**Problem requirements:** Nothing should be omitted: restate the full listing word for word.
┄┄┄┄┄┄┄┄┄┄
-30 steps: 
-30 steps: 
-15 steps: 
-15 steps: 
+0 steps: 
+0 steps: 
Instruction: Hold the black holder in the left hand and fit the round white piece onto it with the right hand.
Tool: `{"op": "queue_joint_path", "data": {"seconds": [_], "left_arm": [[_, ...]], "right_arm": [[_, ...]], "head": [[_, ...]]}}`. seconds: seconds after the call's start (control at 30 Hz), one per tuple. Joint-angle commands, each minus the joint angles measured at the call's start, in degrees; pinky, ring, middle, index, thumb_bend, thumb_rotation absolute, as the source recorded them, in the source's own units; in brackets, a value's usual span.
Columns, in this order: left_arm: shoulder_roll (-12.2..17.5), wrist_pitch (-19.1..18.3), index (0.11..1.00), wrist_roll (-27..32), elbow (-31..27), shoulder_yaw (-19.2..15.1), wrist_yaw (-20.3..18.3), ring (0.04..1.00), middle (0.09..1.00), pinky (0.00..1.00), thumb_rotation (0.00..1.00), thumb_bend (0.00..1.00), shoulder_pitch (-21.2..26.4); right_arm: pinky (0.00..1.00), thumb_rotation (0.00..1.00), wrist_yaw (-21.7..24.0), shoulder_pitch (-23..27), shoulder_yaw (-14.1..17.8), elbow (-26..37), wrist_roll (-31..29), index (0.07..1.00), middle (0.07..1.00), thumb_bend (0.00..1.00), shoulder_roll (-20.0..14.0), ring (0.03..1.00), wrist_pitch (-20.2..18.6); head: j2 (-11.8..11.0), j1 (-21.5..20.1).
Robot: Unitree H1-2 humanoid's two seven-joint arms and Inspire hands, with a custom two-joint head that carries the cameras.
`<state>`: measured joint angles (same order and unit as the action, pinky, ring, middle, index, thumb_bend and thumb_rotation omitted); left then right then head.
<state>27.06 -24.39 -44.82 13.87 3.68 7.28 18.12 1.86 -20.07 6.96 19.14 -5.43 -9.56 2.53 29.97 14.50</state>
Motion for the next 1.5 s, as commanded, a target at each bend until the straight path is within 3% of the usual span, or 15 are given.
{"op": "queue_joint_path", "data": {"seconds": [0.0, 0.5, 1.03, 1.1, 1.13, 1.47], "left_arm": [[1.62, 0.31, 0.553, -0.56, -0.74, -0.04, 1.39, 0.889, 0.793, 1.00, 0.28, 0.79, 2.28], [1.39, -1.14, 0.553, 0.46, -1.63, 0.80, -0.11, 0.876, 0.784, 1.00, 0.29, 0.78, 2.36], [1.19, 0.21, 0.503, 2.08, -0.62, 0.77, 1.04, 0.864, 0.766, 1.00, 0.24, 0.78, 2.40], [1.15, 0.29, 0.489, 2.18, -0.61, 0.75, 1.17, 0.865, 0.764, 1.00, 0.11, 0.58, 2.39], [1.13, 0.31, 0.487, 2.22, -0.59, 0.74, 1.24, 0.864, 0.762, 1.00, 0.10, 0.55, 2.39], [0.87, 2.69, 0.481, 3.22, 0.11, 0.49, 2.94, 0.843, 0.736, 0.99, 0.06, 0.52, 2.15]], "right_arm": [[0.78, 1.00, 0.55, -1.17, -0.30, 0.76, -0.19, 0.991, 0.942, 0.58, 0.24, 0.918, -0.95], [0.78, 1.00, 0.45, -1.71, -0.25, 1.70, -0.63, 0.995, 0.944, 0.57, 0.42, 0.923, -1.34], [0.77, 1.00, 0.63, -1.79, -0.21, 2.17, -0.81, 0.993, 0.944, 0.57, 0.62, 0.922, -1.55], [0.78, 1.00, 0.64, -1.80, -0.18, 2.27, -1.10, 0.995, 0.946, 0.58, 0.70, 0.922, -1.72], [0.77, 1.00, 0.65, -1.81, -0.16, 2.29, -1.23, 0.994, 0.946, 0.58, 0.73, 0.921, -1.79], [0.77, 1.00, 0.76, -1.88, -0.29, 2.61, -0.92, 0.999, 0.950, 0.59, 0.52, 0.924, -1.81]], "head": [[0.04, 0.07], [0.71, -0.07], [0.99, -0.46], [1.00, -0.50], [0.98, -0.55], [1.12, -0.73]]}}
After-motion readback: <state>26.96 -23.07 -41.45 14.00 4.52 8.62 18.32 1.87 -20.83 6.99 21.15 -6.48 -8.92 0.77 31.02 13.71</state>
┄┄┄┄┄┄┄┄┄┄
**Answer space:**
-30 steps: 
-30 steps: 
-15 steps: 
-15 steps: 
+0 steps: 
+0 steps: 
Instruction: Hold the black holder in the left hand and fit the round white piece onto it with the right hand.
Tool: `{"op": "queue_joint_path", "data": {"seconds": [_], "left_arm": [[_, ...]], "right_arm": [[_, ...]], "head": [[_, ...]]}}`. seconds: seconds after the call's start (control at 30 Hz), one per tuple. Joint-angle commands, each minus the joint angles measured at the call's start, in degrees; pinky, ring, middle, index, thumb_bend, thumb_rotation absolute, as the source recorded them, in the source's own units; in brackets, a value's usual span.
Columns, in this order: left_arm: shoulder_roll (-12.2..17.5), wrist_pitch (-19.1..18.3), index (0.11..1.00), wrist_roll (-27..32), elbow (-31..27), shoulder_yaw (-19.2..15.1), wrist_yaw (-20.3..18.3), ring (0.04..1.00), middle (0.09..1.00), pinky (0.00..1.00), thumb_rotation (0.00..1.00), thumb_bend (0.00..1.00), shoulder_pitch (-21.2..26.4); right_arm: pinky (0.00..1.00), thumb_rotation (0.00..1.00), wrist_yaw (-21.7..24.0), shoulder_pitch (-23..27), shoulder_yaw (-14.1..17.8), elbow (-26..37), wrist_roll (-31..29), index (0.07..1.00), middle (0.07..1.00), thumb_bend (0.00..1.00), shoulder_roll (-20.0..14.0), ring (0.03..1.00), wrist_pitch (-20.2..18.6); head: j2 (-11.8..11.0), j1 (-21.5..20.1).
Robot: Unitree H1-2 humanoid's two seven-joint arms and Inspire hands, with a custom two-joint head that carries the cameras.
`<state>`: measured joint angles (same order and unit as the action, pinky, ring, middle, index, thumb_bend and thumb_rotation omitted); left then right then head.
<state>27.06 -24.39 -44.82 13.87 3.68 7.28 18.12 1.86 -20.07 6.96 19.14 -5.43 -9.56 2.53 29.97 14.50</state>
Motion for the next 1.5 s, as commanded, a target at each bend until the straight path is within 3% of the usual span, or 15 are given.
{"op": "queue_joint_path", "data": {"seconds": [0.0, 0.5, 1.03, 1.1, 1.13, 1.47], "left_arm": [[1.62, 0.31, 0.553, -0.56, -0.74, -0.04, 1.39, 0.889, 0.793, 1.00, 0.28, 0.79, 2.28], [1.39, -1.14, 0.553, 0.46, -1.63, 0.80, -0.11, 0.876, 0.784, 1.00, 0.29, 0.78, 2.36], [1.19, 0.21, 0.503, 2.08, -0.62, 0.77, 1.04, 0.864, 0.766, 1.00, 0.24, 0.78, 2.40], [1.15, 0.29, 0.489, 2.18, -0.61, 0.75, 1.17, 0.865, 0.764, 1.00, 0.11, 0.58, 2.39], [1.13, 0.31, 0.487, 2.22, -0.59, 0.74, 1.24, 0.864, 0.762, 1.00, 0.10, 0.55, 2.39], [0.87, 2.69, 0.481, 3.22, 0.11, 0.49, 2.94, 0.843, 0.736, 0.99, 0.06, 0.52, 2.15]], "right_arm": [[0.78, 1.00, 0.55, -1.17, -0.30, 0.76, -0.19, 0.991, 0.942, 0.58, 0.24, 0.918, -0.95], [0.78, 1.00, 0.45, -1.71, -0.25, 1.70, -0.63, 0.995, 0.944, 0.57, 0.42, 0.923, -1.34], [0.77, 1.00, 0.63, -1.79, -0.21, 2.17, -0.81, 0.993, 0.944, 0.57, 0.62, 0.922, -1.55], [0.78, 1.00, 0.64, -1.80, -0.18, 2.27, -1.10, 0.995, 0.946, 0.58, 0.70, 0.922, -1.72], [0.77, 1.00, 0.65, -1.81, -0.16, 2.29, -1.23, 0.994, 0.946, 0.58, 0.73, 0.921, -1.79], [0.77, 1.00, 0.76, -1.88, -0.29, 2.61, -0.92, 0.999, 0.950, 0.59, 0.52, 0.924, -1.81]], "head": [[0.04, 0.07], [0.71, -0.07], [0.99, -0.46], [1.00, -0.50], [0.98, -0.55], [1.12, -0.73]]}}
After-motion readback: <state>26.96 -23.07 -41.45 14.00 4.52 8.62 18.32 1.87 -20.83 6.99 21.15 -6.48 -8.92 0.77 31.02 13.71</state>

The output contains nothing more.